What you are asked to do. Please output the following records exactly. Leave every image out.
BEGIN Material for this exercise
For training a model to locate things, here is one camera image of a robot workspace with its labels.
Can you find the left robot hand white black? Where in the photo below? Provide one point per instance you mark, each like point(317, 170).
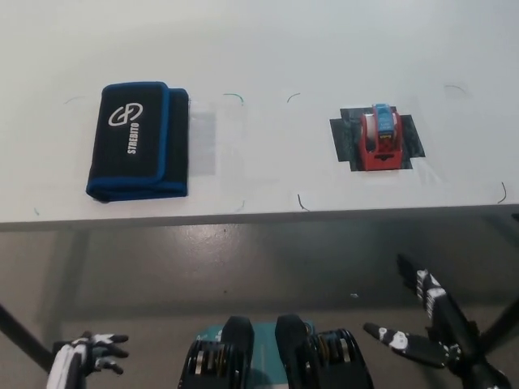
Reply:
point(67, 364)

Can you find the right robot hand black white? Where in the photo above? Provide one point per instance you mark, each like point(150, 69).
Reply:
point(450, 324)

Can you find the red tape dispenser blue label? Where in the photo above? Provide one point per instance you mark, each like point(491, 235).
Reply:
point(380, 156)

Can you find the black tape patch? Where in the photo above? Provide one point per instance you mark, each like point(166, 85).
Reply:
point(344, 138)

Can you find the right robot body block black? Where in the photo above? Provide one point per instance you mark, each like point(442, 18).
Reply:
point(296, 348)

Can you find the robot body block black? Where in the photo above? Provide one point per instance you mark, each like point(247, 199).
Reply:
point(237, 344)
point(296, 348)

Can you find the left robot body block black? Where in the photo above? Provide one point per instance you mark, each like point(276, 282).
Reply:
point(237, 344)

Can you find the black blue-trimmed fabric pouch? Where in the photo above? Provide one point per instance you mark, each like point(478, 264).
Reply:
point(138, 142)

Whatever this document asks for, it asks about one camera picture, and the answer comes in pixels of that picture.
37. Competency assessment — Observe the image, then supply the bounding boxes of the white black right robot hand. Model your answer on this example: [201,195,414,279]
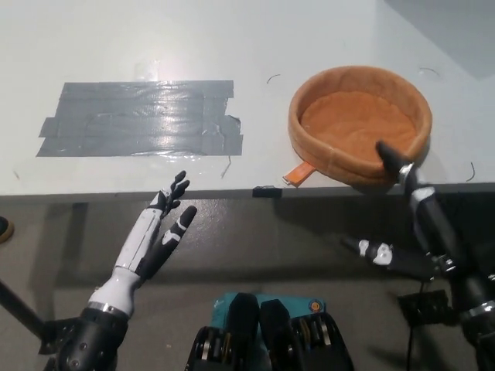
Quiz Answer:
[340,141,495,318]

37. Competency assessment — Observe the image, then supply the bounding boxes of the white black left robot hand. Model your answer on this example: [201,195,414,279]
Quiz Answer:
[87,170,198,315]

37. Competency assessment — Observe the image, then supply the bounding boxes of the black floor foot plate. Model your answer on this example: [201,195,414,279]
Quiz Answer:
[397,289,461,325]

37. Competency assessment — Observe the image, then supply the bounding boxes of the orange soft plush plate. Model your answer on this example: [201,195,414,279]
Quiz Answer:
[282,66,433,192]

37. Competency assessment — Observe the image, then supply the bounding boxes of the black robot torso blocks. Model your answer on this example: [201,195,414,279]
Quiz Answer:
[184,292,355,371]

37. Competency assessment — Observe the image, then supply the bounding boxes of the black stand pole with base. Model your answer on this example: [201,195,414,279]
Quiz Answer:
[0,277,80,355]

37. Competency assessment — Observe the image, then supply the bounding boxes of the dark round shoe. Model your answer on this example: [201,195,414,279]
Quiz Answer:
[0,216,15,244]

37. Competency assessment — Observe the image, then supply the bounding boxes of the small black tape piece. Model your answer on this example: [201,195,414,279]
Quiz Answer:
[251,185,283,198]

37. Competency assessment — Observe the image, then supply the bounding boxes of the teal box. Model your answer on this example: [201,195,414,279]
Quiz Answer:
[211,292,328,337]

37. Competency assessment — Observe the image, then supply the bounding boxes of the black cable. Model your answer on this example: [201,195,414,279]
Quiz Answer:
[405,281,426,371]

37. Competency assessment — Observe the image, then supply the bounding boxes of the grey duct tape patch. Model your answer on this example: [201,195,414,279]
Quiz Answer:
[36,80,244,158]

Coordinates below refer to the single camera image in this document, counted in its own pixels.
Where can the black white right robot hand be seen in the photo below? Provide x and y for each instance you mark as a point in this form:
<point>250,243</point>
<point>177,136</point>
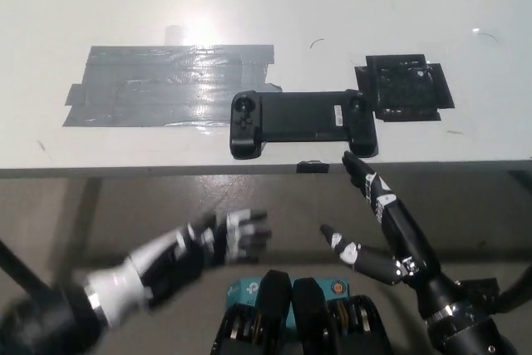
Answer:
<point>409,247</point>

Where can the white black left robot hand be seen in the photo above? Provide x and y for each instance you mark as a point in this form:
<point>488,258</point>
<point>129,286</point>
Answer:
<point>166,259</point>

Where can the black game controller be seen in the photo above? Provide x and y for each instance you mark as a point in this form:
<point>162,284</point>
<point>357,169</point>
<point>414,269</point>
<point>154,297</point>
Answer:
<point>299,116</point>

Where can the black desk leg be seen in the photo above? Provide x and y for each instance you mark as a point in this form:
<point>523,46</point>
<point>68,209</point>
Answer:
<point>21,267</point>
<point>515,292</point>

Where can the black robot torso teal top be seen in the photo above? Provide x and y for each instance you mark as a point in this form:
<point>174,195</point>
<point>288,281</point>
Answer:
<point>272,313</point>

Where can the square black tape patch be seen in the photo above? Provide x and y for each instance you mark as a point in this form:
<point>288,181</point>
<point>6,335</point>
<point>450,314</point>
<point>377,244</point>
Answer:
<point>403,89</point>

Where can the grey duct tape patch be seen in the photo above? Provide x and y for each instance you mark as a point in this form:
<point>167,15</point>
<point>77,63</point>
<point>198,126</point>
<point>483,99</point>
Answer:
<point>158,87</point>

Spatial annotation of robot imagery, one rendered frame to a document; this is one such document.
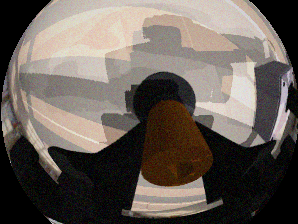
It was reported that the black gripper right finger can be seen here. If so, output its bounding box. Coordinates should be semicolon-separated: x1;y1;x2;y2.
194;121;277;204

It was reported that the orange knob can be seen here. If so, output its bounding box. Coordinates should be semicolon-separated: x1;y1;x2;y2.
141;100;213;186

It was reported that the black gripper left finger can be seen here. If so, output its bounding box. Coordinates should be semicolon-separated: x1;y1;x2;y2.
48;120;148;210

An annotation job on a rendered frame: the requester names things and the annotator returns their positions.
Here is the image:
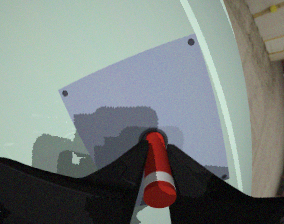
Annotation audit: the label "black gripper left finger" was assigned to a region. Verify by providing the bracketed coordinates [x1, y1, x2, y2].
[0, 139, 149, 224]

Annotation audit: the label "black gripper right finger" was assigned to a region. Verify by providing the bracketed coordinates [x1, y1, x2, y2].
[166, 144, 284, 224]

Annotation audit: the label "dark red peg with grey band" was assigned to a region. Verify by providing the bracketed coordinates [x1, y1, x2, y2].
[142, 132, 177, 209]

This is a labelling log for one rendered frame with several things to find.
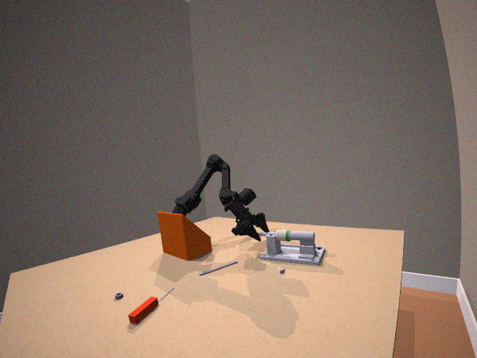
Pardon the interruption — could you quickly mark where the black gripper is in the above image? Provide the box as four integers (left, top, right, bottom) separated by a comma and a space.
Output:
235, 207, 269, 242

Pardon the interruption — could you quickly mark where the red-handled screwdriver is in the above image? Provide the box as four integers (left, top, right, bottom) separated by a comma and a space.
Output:
128, 288, 174, 324

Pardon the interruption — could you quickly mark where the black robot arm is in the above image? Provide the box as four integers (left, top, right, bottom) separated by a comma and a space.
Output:
172, 154, 257, 216

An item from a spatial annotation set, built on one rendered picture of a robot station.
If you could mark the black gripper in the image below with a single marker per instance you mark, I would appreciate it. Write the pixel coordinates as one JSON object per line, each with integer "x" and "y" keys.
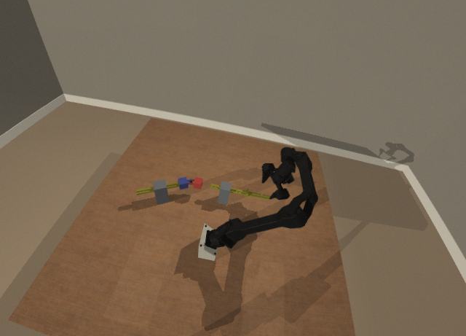
{"x": 277, "y": 178}

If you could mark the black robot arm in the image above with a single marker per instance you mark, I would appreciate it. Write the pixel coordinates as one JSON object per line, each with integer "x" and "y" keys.
{"x": 291, "y": 216}

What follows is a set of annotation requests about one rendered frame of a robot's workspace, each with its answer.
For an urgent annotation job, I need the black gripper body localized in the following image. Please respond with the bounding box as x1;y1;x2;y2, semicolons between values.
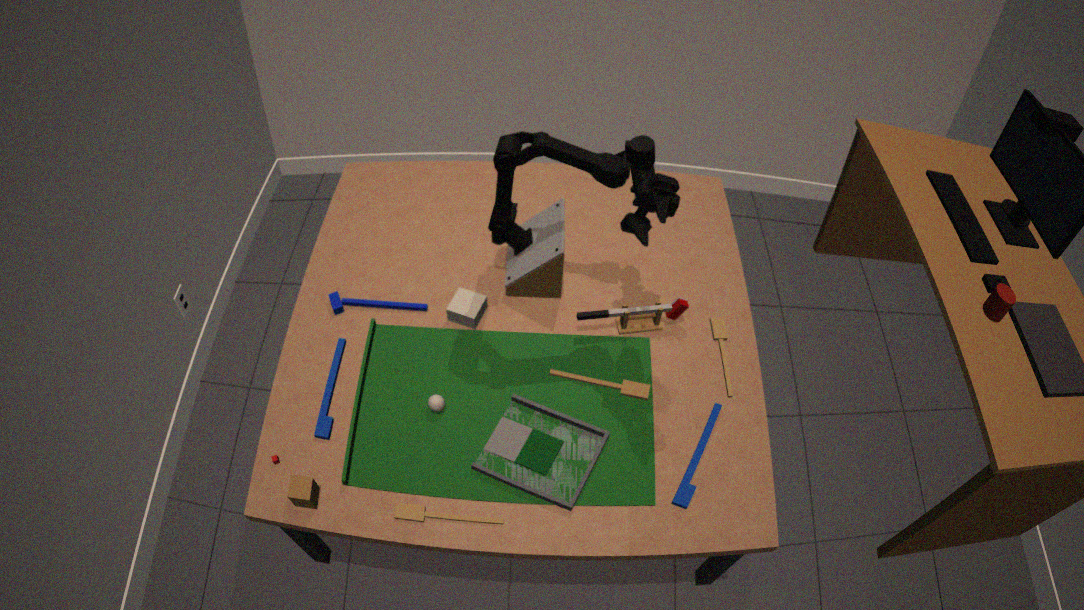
END Material for this exercise
Result.
For training a model to locate things, here is one camera image of a robot workspace with its labels.
Can you find the left robot hand white black? Where in the photo below? Provide one point per instance you mark, each like point(317, 170).
Reply:
point(67, 364)

Can you find the right robot hand black white? Where in the photo above? Provide one point per instance you mark, each like point(150, 69).
Reply:
point(450, 324)

Can you find the red tape dispenser blue label? Where in the photo above? Provide one point per instance you mark, each like point(491, 235).
Reply:
point(380, 156)

Can you find the black tape patch? Where in the photo above? Provide one point per instance you mark, each like point(166, 85).
Reply:
point(344, 138)

Can you find the right robot body block black? Where in the photo above? Provide one point per instance you mark, each like point(442, 18).
Reply:
point(296, 348)

Can you find the robot body block black? Where in the photo above? Provide one point per instance you mark, each like point(247, 199).
Reply:
point(237, 344)
point(296, 348)

Can you find the left robot body block black? Where in the photo above? Provide one point per instance you mark, each like point(276, 282).
Reply:
point(237, 344)

Can you find the black blue-trimmed fabric pouch? Where in the photo above? Provide one point per instance you mark, each like point(478, 264).
Reply:
point(138, 142)

Whatever this document asks for, it asks about one camera picture, and the answer comes in pixels of that picture.
37. Competency assessment — Observe the image, then supply the bounding boxes of the white black right robot hand. Model your answer on this example: [201,195,414,279]
Quiz Answer:
[340,141,495,318]

37. Competency assessment — Observe the image, then supply the bounding boxes of the white black left robot hand. Model your answer on this example: [201,195,414,279]
Quiz Answer:
[87,170,198,315]

37. Competency assessment — Observe the image, then supply the bounding boxes of the black floor foot plate. Model your answer on this example: [201,195,414,279]
Quiz Answer:
[397,289,461,325]

37. Competency assessment — Observe the image, then supply the bounding boxes of the orange soft plush plate. Model your answer on this example: [201,195,414,279]
Quiz Answer:
[282,66,433,192]

37. Competency assessment — Observe the image, then supply the bounding boxes of the black robot torso blocks. Model your answer on this example: [201,195,414,279]
Quiz Answer:
[184,292,355,371]

37. Competency assessment — Observe the image, then supply the bounding boxes of the black stand pole with base. Model your answer on this example: [201,195,414,279]
Quiz Answer:
[0,277,80,355]

37. Competency assessment — Observe the image, then supply the bounding boxes of the dark round shoe. Model your answer on this example: [201,195,414,279]
Quiz Answer:
[0,216,15,244]

37. Competency assessment — Observe the image, then supply the bounding boxes of the small black tape piece. Model your answer on this example: [201,195,414,279]
Quiz Answer:
[251,185,283,198]

37. Competency assessment — Observe the image, then supply the bounding boxes of the teal box. Model your answer on this example: [201,195,414,279]
Quiz Answer:
[211,292,328,337]

37. Competency assessment — Observe the image, then supply the bounding boxes of the black cable. Model your answer on this example: [201,195,414,279]
Quiz Answer:
[405,281,426,371]

37. Competency assessment — Observe the image, then supply the bounding boxes of the grey duct tape patch. Model your answer on this example: [201,195,414,279]
Quiz Answer:
[36,80,244,158]

Coordinates below refer to the single camera image in this document, counted in its own pixels.
Where can the black white right robot hand be seen in the photo below? Provide x and y for each instance you mark as a point in this form:
<point>250,243</point>
<point>177,136</point>
Answer:
<point>409,247</point>

Where can the white black left robot hand be seen in the photo above? Provide x and y for each instance you mark as a point in this form:
<point>488,258</point>
<point>129,286</point>
Answer:
<point>166,259</point>

Where can the black game controller be seen in the photo above? Provide x and y for each instance you mark as a point in this form:
<point>162,284</point>
<point>357,169</point>
<point>414,269</point>
<point>154,297</point>
Answer:
<point>299,116</point>

Where can the black desk leg be seen in the photo above? Provide x and y for each instance you mark as a point in this form:
<point>523,46</point>
<point>68,209</point>
Answer:
<point>21,267</point>
<point>515,292</point>

Where can the black robot torso teal top be seen in the photo above? Provide x and y for each instance you mark as a point in this form:
<point>174,195</point>
<point>288,281</point>
Answer:
<point>272,313</point>

Where can the square black tape patch be seen in the photo above? Provide x and y for each instance you mark as a point in this form:
<point>288,181</point>
<point>6,335</point>
<point>450,314</point>
<point>377,244</point>
Answer:
<point>403,89</point>

Where can the grey duct tape patch be seen in the photo above? Provide x and y for each instance you mark as a point in this form:
<point>167,15</point>
<point>77,63</point>
<point>198,126</point>
<point>483,99</point>
Answer:
<point>158,87</point>

Spatial annotation of robot imagery, one rendered frame to a document; this is one such document.
It was reported that the black gripper right finger can be seen here. If so, output its bounding box. Coordinates should be semicolon-separated: x1;y1;x2;y2.
194;121;277;204

It was reported that the orange knob can be seen here. If so, output its bounding box. Coordinates should be semicolon-separated: x1;y1;x2;y2.
141;100;213;186

It was reported that the black gripper left finger can be seen here. If so, output its bounding box. Coordinates should be semicolon-separated: x1;y1;x2;y2.
48;120;148;210

An annotation job on a rendered frame: the requester names things and the annotator returns their positions.
Here is the image:
Annotation audit: the label "black gripper left finger" was assigned to a region. Verify by providing the bracketed coordinates [x1, y1, x2, y2].
[0, 139, 149, 224]

Annotation audit: the label "black gripper right finger" was assigned to a region. Verify by providing the bracketed coordinates [x1, y1, x2, y2].
[166, 144, 284, 224]

Annotation audit: the label "dark red peg with grey band" was assigned to a region. Verify by providing the bracketed coordinates [x1, y1, x2, y2].
[142, 132, 177, 209]

This is a labelling log for one rendered frame with several things to find.
Pardon the interruption — could you quickly mark where the black gripper is in the above image? Provide the box as four integers (left, top, right, bottom) separated by a comma and a space.
Output:
235, 207, 269, 242

Pardon the interruption — could you quickly mark where the red-handled screwdriver is in the above image? Provide the box as four integers (left, top, right, bottom) separated by a comma and a space.
Output:
128, 288, 174, 324

Pardon the interruption — could you quickly mark where the black robot arm is in the above image? Provide the box as four integers (left, top, right, bottom) separated by a comma and a space.
Output:
172, 154, 257, 216

An item from a spatial annotation set, built on one rendered picture of a robot station.
If you could mark the black gripper in the image below with a single marker per instance you mark, I would appreciate it. Write the pixel coordinates as one JSON object per line, each with integer "x" and "y" keys.
{"x": 277, "y": 178}

If you could mark the black robot arm in the image above with a single marker per instance you mark, I would appreciate it. Write the pixel coordinates as one JSON object per line, each with integer "x" and "y" keys.
{"x": 291, "y": 216}

What follows is a set of annotation requests about one rendered frame of a robot's workspace, each with its answer.
For an urgent annotation job, I need the black gripper body localized in the following image. Please respond with the bounding box as x1;y1;x2;y2, semicolons between values.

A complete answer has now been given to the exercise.